Syndrome Name Genes Highest cancer risks Risk somewhat increased
Hereditary breast and ovarian cancer BRCA1, BRCA2 Breast and ovarian cancer Pancreatic, prostate, melanoma, as well as other cancers
Lynch syndrome MLH1, MSH2, MSH6, PMS2, EPCAM Colon, uterine and ovarian cancer Small intestine, gastric, urinary tract as well as other cancers
Li Fraumeni TP53 Female breast cancer, sarcoma, adrenal cortical Childhood cancers, leukemia, as well as other cancers
Cowden syndrome PTEN Breast, uterine, and thyroid cancer Melanoma, colon, and renal  cancer
Peutz Jeghers syndrome STK11 Female breast, colorectal, gastric and pancreatic cancer Small bowel, ovarian, uterine, cervical and lung cancer
Hereditary diffuse gastric cancer CDH1 Diffuse gastric cancer and lobular breast cancer Colon cancer, signet ring type
Neurofibromatosis NF1 Breast cancer, central nervous system cancers Leukemia, gastro-intestinal stromal tumors

Moderate risk genes

Genes Moderate risk Possible other risks
ATM Breast cancer Pancreatic cancer
BRIP1 Ovarian cancer Breast cancer
CHEK2 Breast cancer Colorectal cancer
PALB2 Breast cancer Pancreatic cancer
RAD51C Ovarian cancer Breast cancer
RAD51D Ovarian cancer Breast cancer

If genetic testing is negative, how should I be monitored?

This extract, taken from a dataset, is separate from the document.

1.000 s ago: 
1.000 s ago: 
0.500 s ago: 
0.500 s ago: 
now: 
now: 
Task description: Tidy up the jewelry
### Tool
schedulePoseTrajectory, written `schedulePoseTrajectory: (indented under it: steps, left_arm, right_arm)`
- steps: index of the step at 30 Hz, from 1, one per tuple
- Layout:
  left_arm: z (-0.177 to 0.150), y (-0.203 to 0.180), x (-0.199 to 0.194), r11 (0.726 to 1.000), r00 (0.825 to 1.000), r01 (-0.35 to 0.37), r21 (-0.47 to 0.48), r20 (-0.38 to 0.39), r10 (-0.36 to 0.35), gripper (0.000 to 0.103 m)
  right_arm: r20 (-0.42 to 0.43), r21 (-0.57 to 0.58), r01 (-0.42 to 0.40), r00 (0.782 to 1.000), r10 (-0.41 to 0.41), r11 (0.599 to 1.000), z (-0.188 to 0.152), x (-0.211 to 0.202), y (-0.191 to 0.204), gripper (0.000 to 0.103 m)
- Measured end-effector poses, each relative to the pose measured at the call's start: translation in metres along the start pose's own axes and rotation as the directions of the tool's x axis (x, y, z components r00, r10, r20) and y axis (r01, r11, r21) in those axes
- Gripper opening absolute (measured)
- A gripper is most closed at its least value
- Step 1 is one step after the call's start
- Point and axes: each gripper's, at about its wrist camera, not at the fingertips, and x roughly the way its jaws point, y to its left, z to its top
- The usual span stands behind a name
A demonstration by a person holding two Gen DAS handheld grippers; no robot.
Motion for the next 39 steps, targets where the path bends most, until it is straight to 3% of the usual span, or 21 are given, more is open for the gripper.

Your health care team can help you determine the best methods for monitoring breast and ovarian health. They can also keep you apprised of developments in genetic research and testing as it becomes available. A strong family history of cancer cannot be ignored even if you do not have a BRCA1 or BRCA2 mutation, since researchers have not yet identified all mutations or genes involved in hereditary cancer.

As a cancer survivor, what are the benefits of genetic counseling and testing?

If you have been diagnosed with breast cancer or ovarian cancer, test results may influence your surgery and treatment decisions. Genetic testing can help you make decisions about ongoing screening and inform discussions with your family about potential inherited risks.

Should I get BRCA testing even if I do not have a family history?

According to the National Cancer Institute, genetic testing of individuals who have not been diagnosed with cancer is indicated when there is an existing family history.  Genetic testing may also be done if someone is of Ashkenazi Jewish descent, as being of Ashkenazi Jewish descent is considered to be a significant risk factor, with or without a known family history.  There are also individuals who, for a variety of reasons, may not have access to their family history.  If a woman with an unknown family history has an inherited cancer risk, considering genetic counseling and testing may be appropriate.

Whether or not you have a known family history, are of Ashkenazi Jewish descent, or simply have questions about genetic testing, Sharsheret recommends that you speak to a genetic counselor to assess your risk, become better informed, and discuss your options.  The Sharsheret support team is available to help you address your questions and find a genetic counselor.